Repeat the data word for word. Do not include the pictures.

§ Raw data
.....

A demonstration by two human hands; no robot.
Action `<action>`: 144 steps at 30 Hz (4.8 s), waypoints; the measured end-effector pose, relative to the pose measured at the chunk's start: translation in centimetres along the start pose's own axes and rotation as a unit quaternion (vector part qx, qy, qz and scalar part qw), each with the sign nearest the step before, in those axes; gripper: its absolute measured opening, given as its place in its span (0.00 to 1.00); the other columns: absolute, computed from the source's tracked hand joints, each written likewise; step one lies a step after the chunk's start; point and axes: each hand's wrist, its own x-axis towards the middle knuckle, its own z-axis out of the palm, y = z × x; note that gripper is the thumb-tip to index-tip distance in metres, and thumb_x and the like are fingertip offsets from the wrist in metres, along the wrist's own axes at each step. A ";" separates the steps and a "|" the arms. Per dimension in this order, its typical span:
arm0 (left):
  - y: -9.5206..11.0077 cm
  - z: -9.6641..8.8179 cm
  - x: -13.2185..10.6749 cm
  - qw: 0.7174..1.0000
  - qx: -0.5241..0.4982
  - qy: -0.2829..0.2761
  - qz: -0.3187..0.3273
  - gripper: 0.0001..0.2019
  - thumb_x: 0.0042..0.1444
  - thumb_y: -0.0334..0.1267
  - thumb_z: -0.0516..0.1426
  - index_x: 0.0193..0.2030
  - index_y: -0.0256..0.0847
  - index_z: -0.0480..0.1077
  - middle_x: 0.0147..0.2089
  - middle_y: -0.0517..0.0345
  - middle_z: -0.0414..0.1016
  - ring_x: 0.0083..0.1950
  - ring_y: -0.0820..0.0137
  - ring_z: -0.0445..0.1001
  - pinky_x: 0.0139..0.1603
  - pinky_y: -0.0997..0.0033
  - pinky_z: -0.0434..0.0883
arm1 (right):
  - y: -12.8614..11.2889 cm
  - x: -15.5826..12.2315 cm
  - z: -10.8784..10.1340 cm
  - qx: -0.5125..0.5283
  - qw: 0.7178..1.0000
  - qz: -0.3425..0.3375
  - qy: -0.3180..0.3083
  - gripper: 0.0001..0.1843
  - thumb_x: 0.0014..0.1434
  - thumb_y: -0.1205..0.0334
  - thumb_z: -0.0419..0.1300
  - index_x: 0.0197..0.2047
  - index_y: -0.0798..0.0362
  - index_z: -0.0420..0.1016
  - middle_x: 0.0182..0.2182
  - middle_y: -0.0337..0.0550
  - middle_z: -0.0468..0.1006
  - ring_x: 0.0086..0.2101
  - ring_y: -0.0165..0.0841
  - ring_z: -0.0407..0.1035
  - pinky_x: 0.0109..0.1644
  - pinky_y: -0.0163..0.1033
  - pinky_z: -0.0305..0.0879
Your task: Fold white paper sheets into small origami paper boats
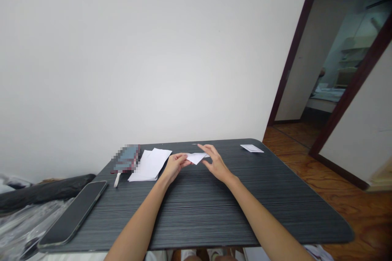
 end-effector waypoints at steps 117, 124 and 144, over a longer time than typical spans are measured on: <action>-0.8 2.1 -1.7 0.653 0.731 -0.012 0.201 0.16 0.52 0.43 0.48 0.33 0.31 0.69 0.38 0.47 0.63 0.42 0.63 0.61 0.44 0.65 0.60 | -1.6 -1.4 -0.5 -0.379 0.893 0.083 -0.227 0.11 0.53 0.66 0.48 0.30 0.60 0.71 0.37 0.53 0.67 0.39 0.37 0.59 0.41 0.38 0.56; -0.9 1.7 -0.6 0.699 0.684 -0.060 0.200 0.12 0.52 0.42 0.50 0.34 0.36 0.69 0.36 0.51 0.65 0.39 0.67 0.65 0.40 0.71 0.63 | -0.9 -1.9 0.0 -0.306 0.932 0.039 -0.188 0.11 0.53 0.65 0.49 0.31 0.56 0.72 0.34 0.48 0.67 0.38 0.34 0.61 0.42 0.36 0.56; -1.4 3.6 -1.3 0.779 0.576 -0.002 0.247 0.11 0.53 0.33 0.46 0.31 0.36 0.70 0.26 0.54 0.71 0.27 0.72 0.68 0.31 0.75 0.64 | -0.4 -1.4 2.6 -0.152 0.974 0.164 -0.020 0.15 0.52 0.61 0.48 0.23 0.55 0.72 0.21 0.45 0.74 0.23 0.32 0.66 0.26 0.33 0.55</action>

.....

§ Result of this task
A demonstration by two human hands; no robot.
Action `<action>`: 144 steps at 30 Hz (4.8 s), waypoints; the measured end-effector pose, relative to the pose measured at the chunk's start: translation in centimetres along the start pose's own axes and rotation as a unit quaternion (vector part qx, qy, qz and scalar part qw), each with the sign nearest the step before, in those axes; gripper: its absolute measured opening, given as its place in its span (0.00 to 1.00); the other columns: absolute, computed from the source's tracked hand joints, each written likewise; step one lies a step after the chunk's start; point and axes: each hand's wrist, its own x-axis towards the middle knuckle, its own z-axis out of the palm, y = z × x; note that gripper is the thumb-tip to index-tip distance in metres, and thumb_x and the like are fingertip offsets from the wrist in metres, along the wrist's own axes at each step. A ";" separates the steps and a "|" the arms. Per dimension in this order, its typical span:
arm0 (left):
  - y: -9.5206..11.0077 cm
  - z: -9.6641..8.8179 cm
  - x: -13.2185..10.6749 cm
  - qw: 0.7174..1.0000
  - qx: -0.5241..0.4982
  - qy: -0.2829..0.2761
  - qz: -0.3187..0.3273
  - gripper: 0.0001..0.2019
  - thumb_x: 0.0042..0.1444
  - thumb_y: -0.0334..0.1267
  - thumb_z: -0.0516..0.1426
  - index_x: 0.0193..0.2030
  - index_y: -0.0256..0.0847
  - index_z: -0.0480..0.1077
  - middle_x: 0.0147..0.2089
  - middle_y: -0.0517..0.0345
  - middle_z: -0.0414..0.1016
  - ring_x: 0.0083..0.1950
  - ring_y: -0.0820..0.0137
  - ring_z: -0.0445..0.1001
  - pinky_x: 0.0139..0.1603
  - pinky_y: -0.0997..0.0033
  - pinky_z: -0.0434..0.0883
arm1 (right):
  - y: -12.8614..11.2889 cm
  - x: -15.5826..12.2315 cm
  - z: -10.8784..10.1340 cm
  - qx: -0.5125..0.5283
  - qw: 0.7178..1.0000
  - qz: -0.3425..0.3375
  - qy: -0.3180..0.3083
  - gripper: 0.0001..0.1843
  - thumb_x: 0.0014..0.1434
  - thumb_y: -0.1205..0.0334
  - thumb_z: -0.0419..0.1300
  - index_x: 0.0197..0.2047
  - index_y: -0.0798..0.0362
  - index_z: -0.0420..0.1016
  - middle_x: 0.0182..0.2182
  - middle_y: -0.0337..0.0550
  - middle_z: -0.0468..0.1006
  - ring_x: 0.0086..0.2101
  - ring_y: -0.0165..0.0841
  - ring_z: -0.0407..0.1035
  - pinky_x: 0.0109..0.1644
  - pinky_y: -0.0163..0.1033
  - pinky_z: -0.0305..0.0879
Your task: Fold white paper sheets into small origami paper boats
 end-effector waypoints at steps 117, 124 and 144, over a longer time than typical spans are measured on: <action>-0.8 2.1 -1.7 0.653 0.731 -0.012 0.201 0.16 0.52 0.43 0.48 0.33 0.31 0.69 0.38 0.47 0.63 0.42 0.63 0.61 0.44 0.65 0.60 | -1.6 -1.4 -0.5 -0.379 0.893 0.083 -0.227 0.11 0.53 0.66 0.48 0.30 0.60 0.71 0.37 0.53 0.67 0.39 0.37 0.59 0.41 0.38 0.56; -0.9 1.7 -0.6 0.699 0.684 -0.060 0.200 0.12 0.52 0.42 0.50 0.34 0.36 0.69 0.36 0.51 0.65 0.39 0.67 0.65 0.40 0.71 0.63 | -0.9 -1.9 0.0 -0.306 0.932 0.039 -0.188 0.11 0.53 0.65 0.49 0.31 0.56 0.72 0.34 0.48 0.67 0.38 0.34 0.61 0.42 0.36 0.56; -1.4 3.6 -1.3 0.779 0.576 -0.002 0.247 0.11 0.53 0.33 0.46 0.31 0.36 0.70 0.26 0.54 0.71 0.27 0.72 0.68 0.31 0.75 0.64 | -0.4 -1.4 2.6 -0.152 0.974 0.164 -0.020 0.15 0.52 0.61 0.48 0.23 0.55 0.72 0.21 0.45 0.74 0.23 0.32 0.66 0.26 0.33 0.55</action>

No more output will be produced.